I’ll never see you again
As he barges through the door, all but throwing the phone book he’s delivering – the one he knows you don’t want – he grabs a handful of candy without saying a word and stuffs it in the pocket of his jacket that has never been assaulted by the inside of a washing machine. He’s done the same thing for three years now.

What the hell, I’m not fooling anyone
“Oooh, Almond Roca.” crunch crunch “Hi, I have a 2:00 appointment.” crunch crunch “Where should I throw” crunch “this wrapper?”

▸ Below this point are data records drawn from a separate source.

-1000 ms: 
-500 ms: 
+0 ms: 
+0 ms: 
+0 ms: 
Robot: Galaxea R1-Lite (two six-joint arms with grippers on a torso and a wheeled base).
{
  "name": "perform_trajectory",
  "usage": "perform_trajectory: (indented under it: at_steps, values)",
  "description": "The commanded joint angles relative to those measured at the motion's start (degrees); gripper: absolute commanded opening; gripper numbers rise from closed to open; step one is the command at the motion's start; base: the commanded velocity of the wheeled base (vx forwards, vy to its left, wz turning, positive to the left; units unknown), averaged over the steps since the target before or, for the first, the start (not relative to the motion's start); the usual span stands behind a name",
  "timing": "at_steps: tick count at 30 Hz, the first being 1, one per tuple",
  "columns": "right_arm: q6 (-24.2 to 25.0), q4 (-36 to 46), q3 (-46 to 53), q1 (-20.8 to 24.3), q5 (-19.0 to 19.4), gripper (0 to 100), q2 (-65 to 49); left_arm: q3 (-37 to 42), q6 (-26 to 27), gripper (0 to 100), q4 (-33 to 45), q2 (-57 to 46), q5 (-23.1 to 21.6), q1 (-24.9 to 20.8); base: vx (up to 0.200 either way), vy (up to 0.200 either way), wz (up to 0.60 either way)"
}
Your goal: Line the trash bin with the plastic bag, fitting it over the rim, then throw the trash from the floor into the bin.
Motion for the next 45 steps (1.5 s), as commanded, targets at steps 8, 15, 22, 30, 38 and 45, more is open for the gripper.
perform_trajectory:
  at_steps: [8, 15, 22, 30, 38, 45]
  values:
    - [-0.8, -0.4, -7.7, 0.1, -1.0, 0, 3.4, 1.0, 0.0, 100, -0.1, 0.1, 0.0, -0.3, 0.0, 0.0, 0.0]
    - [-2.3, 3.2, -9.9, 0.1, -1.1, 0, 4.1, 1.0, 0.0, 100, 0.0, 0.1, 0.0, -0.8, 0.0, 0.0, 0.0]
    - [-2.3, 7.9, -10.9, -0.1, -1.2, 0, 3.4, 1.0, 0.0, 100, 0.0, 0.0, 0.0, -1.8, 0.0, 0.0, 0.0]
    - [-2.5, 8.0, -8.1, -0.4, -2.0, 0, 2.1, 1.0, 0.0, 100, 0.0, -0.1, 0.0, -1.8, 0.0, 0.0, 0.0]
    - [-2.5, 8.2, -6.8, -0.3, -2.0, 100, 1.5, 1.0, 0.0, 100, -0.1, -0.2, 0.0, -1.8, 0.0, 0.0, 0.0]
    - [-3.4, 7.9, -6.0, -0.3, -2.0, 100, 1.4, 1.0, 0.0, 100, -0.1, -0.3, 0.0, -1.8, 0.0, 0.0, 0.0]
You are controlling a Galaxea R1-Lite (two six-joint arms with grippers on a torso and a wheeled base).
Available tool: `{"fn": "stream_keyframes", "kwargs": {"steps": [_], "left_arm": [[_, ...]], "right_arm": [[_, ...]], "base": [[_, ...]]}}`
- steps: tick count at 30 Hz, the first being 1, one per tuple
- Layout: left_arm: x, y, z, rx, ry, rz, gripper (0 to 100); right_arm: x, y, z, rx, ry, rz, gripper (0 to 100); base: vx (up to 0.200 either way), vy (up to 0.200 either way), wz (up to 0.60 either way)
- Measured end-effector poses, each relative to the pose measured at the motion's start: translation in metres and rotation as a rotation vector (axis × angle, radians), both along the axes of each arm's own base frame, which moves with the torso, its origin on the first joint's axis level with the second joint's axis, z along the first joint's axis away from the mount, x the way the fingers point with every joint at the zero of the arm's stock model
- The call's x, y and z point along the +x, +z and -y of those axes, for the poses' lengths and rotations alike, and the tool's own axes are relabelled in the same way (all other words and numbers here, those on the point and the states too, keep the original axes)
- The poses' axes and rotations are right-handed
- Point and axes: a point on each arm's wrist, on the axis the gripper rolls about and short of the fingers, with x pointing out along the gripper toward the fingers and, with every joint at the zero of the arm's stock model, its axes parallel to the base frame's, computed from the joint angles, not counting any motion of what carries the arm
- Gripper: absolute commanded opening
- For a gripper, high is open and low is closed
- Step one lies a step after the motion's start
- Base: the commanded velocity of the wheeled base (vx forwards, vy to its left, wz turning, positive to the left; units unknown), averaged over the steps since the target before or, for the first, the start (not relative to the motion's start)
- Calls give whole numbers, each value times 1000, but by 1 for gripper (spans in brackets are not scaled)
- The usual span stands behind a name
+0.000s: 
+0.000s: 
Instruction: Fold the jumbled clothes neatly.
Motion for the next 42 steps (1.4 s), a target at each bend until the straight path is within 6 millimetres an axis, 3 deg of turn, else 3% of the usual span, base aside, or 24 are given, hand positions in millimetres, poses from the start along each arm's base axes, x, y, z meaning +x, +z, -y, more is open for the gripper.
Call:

Me. Always. It’s always about me.
Between mouthfuls of candy: “Oh, god. I wish you would move this candy dish. I’m on a diet and every time I come here I can’t resist the candy dish. I’m so stressed right now. One piece won’t hurt, right? Oh, god, my diet!”

Minding my own business
He comes in, holds the door so it shuts gently and quietly, acknowledges my presence, and sits down. I ask if he’d like coffee, tea, water, candy, anything? Please help yourself. “No, thank you. I’m fine.” After a few minutes, without looking my direction in the next room, he quietly half-stands and reaches for the candy dish. He quickly glances my direction to see if I’m looking, but I pretend I don’t notice and keep on working. He quietly unwraps the candy and puts the wrapper in his pocket.

And, my favorite kind of person:

This is who I am
“Yay! Candy! Can I have some? I love candy. You know what, I’m going to take a few pieces. That’s okay, right?”